## Exercise objective
Across all the records below, count the lines that hold "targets". State only that figure.
+++ Source information
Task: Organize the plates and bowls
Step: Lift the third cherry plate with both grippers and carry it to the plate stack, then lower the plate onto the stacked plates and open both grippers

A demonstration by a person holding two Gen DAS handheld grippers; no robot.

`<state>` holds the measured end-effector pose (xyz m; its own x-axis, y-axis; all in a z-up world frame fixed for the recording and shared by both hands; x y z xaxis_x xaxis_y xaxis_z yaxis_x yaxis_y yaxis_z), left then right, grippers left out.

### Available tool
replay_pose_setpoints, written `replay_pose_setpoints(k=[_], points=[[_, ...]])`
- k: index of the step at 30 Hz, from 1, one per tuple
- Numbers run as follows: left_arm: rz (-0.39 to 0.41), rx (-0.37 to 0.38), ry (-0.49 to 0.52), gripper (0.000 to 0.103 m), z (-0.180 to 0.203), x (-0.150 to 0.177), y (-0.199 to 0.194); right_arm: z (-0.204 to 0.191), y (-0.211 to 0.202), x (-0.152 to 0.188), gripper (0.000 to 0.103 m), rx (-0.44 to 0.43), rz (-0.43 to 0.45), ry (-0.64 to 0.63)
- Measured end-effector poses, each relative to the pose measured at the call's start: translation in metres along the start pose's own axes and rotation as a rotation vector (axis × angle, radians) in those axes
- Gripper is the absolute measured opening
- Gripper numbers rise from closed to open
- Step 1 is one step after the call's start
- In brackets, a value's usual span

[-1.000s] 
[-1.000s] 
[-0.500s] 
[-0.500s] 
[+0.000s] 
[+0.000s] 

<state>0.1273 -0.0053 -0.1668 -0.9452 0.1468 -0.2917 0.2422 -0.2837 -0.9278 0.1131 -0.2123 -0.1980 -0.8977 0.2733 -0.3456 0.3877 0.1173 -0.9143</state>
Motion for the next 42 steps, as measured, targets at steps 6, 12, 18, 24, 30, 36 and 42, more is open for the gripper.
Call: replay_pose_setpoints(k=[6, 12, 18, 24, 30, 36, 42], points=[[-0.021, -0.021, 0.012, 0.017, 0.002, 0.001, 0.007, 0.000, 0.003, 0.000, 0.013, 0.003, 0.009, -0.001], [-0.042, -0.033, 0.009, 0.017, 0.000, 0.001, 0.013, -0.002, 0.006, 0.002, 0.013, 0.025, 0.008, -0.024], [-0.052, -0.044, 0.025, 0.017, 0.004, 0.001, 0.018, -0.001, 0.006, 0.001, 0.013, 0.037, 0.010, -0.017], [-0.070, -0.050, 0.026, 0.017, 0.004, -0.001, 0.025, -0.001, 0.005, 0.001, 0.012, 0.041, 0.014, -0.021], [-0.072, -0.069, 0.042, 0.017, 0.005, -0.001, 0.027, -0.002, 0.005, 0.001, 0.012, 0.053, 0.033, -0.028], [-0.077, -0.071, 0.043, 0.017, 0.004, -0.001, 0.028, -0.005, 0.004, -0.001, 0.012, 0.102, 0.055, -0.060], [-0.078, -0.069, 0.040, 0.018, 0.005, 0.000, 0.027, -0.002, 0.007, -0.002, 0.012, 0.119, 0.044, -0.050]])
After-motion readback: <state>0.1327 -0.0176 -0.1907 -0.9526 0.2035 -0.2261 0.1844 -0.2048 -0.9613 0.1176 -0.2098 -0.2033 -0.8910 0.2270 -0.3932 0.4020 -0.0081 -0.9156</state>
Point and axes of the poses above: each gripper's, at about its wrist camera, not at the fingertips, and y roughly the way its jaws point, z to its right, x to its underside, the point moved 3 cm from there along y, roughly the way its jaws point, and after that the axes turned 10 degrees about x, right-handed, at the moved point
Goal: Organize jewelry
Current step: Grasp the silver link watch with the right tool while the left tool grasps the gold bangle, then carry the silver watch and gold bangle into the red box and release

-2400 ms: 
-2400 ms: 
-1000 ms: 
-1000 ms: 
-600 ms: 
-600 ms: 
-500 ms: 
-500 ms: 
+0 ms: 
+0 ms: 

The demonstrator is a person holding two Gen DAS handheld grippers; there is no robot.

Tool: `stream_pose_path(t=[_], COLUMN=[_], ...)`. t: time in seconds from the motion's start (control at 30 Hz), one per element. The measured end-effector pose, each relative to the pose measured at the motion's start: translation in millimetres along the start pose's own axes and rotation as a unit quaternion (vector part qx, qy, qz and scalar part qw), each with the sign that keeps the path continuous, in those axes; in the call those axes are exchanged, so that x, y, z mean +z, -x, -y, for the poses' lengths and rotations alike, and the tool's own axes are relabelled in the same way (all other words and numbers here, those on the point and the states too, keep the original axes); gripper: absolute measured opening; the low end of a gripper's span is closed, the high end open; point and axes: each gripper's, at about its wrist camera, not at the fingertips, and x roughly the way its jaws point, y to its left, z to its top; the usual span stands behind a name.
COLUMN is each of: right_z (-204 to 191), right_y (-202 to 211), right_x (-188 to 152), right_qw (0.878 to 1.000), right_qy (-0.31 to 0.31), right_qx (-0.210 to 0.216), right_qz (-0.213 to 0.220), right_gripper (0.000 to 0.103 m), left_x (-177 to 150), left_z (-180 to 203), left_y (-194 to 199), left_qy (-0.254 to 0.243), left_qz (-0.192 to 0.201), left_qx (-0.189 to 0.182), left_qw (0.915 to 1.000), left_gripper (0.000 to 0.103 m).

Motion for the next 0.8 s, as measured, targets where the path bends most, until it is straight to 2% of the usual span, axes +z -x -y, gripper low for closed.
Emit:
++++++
## Solution below
2